Exercise goal →
Report only the number of lines in the entries below that hold the word "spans".

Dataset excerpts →
┏━━

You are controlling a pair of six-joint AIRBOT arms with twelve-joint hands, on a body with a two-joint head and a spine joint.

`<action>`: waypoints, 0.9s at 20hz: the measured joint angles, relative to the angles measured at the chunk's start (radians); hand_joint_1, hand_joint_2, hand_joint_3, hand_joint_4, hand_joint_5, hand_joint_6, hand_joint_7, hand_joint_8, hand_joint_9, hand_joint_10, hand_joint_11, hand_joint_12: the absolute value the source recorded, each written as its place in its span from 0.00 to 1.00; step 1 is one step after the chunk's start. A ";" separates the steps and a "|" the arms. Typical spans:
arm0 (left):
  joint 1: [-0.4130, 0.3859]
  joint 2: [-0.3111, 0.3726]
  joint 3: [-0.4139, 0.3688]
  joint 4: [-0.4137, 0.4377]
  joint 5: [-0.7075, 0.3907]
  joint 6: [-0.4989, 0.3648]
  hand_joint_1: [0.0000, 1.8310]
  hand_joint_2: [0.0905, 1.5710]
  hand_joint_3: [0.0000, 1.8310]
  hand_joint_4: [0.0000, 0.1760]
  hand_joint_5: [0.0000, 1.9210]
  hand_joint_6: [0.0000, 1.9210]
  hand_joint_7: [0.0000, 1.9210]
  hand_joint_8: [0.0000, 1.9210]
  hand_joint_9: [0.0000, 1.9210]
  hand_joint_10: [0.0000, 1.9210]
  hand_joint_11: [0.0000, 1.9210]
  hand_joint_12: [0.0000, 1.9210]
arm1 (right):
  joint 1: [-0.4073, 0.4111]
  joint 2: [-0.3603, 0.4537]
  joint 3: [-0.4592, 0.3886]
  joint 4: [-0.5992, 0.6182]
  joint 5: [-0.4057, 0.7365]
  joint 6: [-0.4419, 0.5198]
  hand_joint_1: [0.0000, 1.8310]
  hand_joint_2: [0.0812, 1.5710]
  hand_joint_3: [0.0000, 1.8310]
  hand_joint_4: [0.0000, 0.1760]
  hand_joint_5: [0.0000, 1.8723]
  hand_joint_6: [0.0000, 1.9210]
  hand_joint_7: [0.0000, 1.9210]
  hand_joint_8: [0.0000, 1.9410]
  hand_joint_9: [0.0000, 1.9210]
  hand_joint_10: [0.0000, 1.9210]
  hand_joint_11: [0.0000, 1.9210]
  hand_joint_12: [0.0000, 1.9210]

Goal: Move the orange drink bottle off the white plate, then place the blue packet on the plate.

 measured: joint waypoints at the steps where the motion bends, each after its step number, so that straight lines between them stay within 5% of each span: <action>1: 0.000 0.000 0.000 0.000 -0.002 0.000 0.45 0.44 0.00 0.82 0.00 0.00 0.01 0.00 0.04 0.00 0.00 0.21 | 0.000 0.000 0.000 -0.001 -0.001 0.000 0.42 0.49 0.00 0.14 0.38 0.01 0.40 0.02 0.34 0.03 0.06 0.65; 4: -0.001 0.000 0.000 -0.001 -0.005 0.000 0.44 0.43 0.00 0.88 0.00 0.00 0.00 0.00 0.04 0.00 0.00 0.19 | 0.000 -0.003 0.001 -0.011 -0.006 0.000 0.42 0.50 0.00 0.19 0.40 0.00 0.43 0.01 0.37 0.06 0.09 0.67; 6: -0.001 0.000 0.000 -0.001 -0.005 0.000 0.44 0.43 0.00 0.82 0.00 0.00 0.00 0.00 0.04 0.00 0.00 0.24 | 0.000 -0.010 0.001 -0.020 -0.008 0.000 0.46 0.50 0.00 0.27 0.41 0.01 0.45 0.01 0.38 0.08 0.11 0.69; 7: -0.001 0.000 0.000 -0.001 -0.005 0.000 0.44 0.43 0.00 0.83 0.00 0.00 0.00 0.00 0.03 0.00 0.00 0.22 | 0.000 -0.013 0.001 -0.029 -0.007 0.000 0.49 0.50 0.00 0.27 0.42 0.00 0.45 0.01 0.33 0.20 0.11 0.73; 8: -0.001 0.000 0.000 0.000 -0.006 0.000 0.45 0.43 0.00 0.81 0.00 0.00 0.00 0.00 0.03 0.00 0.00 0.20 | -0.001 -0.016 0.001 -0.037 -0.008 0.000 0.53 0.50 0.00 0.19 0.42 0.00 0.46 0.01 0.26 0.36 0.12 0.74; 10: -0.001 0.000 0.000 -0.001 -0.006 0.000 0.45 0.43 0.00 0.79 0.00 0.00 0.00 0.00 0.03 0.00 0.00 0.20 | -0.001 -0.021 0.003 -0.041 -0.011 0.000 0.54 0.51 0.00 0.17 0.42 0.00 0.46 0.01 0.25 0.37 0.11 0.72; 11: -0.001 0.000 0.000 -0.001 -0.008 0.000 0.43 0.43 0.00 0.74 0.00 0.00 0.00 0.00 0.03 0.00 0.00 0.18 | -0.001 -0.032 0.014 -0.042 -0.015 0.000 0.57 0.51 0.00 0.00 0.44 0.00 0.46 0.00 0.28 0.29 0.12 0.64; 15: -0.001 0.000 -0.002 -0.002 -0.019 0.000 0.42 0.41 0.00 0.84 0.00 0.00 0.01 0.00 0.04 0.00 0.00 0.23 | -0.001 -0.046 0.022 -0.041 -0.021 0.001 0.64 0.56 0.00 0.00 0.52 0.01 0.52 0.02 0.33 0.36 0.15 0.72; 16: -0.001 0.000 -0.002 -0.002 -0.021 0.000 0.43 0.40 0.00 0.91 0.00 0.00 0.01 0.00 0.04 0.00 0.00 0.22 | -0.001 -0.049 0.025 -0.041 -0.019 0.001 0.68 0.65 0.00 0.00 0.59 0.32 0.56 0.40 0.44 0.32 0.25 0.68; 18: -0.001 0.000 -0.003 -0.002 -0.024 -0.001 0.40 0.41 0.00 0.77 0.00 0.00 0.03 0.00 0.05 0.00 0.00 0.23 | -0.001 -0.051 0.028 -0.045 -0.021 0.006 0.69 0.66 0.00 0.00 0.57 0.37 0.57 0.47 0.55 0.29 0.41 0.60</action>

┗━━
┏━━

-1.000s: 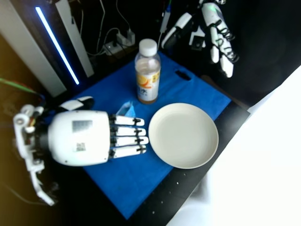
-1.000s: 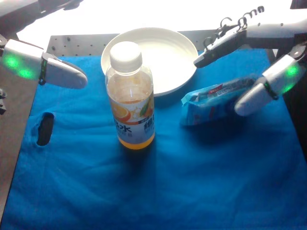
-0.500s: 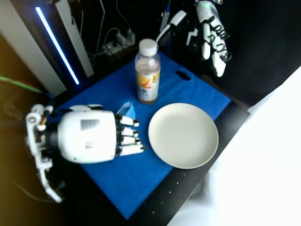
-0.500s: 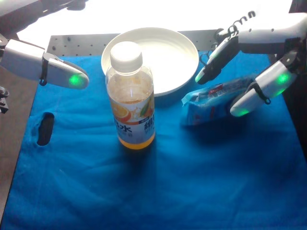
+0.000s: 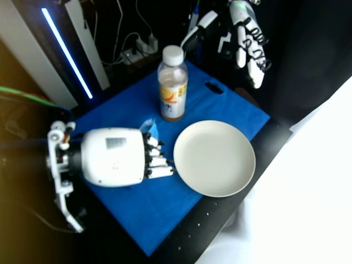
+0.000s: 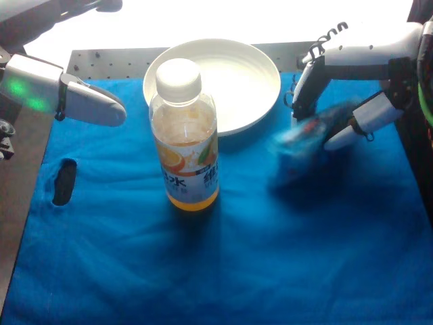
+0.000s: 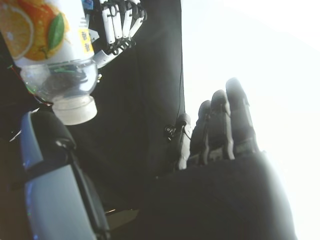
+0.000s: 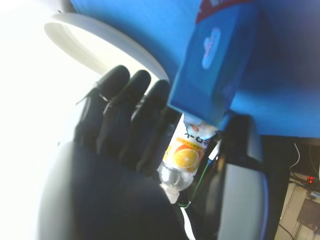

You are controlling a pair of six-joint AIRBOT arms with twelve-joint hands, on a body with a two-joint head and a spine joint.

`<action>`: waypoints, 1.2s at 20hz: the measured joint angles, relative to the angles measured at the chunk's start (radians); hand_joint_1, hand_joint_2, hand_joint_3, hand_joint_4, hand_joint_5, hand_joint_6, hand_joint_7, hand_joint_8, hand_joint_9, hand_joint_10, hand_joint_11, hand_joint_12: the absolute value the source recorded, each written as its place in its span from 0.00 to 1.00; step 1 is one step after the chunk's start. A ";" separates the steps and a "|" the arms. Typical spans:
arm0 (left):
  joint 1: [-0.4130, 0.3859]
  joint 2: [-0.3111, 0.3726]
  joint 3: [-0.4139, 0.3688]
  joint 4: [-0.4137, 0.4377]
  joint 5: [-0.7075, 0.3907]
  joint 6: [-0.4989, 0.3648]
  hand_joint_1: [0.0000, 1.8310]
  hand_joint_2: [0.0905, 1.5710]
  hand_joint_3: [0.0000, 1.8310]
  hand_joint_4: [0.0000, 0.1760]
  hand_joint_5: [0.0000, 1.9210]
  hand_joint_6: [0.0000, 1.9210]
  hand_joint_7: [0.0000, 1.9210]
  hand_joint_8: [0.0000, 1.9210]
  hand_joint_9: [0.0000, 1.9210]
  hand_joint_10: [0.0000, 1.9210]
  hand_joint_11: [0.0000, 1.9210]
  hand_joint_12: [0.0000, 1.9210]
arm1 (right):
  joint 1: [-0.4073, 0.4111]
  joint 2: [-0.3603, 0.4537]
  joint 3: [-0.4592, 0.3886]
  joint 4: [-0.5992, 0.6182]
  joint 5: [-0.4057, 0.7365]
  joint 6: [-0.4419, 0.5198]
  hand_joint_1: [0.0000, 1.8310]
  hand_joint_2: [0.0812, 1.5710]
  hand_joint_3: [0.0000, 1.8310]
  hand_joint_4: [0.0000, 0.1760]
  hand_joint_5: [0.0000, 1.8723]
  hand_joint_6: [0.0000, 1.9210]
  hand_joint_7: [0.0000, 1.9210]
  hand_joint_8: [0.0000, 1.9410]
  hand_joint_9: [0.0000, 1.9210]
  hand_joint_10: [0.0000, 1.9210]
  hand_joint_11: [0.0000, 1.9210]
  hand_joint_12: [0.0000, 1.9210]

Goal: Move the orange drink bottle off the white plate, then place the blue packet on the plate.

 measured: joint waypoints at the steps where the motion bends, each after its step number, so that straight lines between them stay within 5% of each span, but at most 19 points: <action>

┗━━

Output for this exercise →
2